Short Jokes

  1. Seeing your ex go through what they put you through. Priceless..
  2. How was I supposed know she was ugly? She had big titties.
  3. I’m surprised more people don’t Photoshop a cleaner house into the background of their pictures.
  4. the refrigerator is a clear example that what matters is whats inside
  5. The only difference between fear and adventure is how much you breathe.
  6. Anyone else think they should limit Oscar acceptance speeches to 140 characters like Twitter?

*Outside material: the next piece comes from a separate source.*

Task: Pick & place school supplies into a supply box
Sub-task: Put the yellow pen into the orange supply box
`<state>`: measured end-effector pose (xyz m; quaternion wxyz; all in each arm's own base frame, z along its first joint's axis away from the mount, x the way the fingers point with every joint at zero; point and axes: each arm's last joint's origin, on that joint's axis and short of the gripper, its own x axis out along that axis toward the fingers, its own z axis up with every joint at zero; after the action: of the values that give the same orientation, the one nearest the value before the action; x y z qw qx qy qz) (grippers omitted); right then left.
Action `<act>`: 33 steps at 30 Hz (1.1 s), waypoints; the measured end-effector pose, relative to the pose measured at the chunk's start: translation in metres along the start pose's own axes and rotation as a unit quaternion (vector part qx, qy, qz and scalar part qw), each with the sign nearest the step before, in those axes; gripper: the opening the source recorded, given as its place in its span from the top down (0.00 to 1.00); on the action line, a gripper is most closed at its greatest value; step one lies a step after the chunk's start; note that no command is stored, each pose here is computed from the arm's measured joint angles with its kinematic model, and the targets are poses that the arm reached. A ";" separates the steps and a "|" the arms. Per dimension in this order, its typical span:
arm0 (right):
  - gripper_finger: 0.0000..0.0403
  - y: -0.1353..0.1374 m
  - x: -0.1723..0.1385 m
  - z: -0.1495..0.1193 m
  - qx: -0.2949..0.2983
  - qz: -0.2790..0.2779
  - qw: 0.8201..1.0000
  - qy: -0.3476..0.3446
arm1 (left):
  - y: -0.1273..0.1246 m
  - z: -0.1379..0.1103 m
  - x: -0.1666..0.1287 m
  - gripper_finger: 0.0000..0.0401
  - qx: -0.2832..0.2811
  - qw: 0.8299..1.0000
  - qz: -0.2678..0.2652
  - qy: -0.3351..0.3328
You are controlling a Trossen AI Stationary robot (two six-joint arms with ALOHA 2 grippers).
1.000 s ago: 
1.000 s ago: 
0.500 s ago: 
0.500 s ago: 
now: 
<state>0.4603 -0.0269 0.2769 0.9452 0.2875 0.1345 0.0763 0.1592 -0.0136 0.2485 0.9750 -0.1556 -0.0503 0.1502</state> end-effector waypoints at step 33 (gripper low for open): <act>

  7. This year’s Oscars are just like Zero Dark Thirty. We know how it’s gonna end, but let’s all pretend it’s suspenseful.
  8. So from now on I believe in talking bears until someone can logically explain how that Ted scene just happened on the #oscars
  9. Oscar Pistorius said he wanted a new bathroom door….. But his girlfriend was dead against it
  10. If I swallow magnets will it make me attractive?
  11. When I’m in a good mood I act like I’m I’m in a bad mood so nobody approaches me and ruins my good mood. Neat huh!
  12. Sometimes I think I’m too picky. Then I watch my dog look for a place to poop.
  13. Here’s a joke for all you mind readers out there…
  14. Me: Why am I still single? Brain: You’re weird as shit. Body:You’re fat. Face:You’re pretty ugly. Food: Don’t worry babe, I’m here for you.
  15. I need a backspace key for my mouth
  16. I finally overcame my fear of skinny dipping. Unfortunately it cost me my YMCA membership.
  17. My wife said we should try some role reversal in bed last night… So I said I had a headache.
  18. Laughing at your mistakes can lengthen your life. Laughing at your wife’s can shorten it.
  19. Does anyone have the owner’s manual for a wife? Mine’s emitting a terrible whining noise.
  20. My iPhone auto-corrected “wish you were here” to “wish you were beer” and I sent it anyways.